Abstract

Adult T-cell leukemia/lymphoma (ATL) is a rare and aggressive T-cell malignancy with a high mortality rate, resulting in a lack of information among ophthalmologists. Here, we investigated the state of ophthalmic medical care for ATL and ATL-related ocular manifestations by conducting the first large-scale nationwide survey in Japan. A total of 115 facilities were surveyed, including all university hospitals in Japan that were members of the Japanese Ophthalmological Society and regional core facilities that were members of the Japanese Ocular Inflammation Society. The collected nationwide data on the state of medical care for ATL-related ocular manifestations and ATL-associated ocular findings were categorized, tallied, and analyzed. Of the 115 facilities, 69 (60%) responded. Overall, 28 facilities (43.0%) had experience in providing ophthalmic care to ATL patients. ATL-related ocular manifestations were most commonly diagnosed “based on blood tests and characteristic ophthalmic findings.” By analyzing the 48 reported cases of ATL-related ocular manifestations, common ATL-related ocular lesions were intraocular infiltration (22 cases, 45.8%) and opportunistic infections (19 cases, 39.6%). All cases of opportunistic infection were cytomegalovirus retinitis. Dry eye (3 cases, 6.3%), scleritis (2 cases, 4.2%), uveitis (1 case, 2.1%), and anemic retinopathy (1 case, 2.1%) were also seen. In conclusion, intraocular infiltration and cytomegalovirus retinitis are common among ATL patients, and ophthalmologists should keep these findings in mind in their practice.

Highlights

  • Human T-cell leukemia virus type 1 (HTLV-1) was the first retrovirus found to infect and cause disease in humans (Hinuma et al, 1981)

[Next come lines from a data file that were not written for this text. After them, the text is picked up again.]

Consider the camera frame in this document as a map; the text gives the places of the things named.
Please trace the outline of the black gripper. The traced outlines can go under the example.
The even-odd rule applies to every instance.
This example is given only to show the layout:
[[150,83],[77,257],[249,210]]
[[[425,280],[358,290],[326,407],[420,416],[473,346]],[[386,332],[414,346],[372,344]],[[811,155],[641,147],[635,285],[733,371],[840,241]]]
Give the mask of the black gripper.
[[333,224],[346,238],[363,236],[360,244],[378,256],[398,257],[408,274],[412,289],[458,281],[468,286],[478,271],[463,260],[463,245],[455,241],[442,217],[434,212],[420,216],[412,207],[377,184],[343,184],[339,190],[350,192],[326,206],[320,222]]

  • Ophthalmic care is required for HTLV-1 uveitis (HU) and adult T-cell leukemia/ lymphoma (ATL)-related ocular manifestations (Kamoi and Mochizuki, 2012a), but ATL-related ophthalmic manifestations remain relatively obscure among ophthalmologists (Kamoi and Mochizuki, 2012a)

  • Responses were received from facilities throughout Japan, with those in the Kanto region accounting for 39.1% of overall respondents and those in the high-prevalence Kyushu region accounting for 13.0% (Table 2)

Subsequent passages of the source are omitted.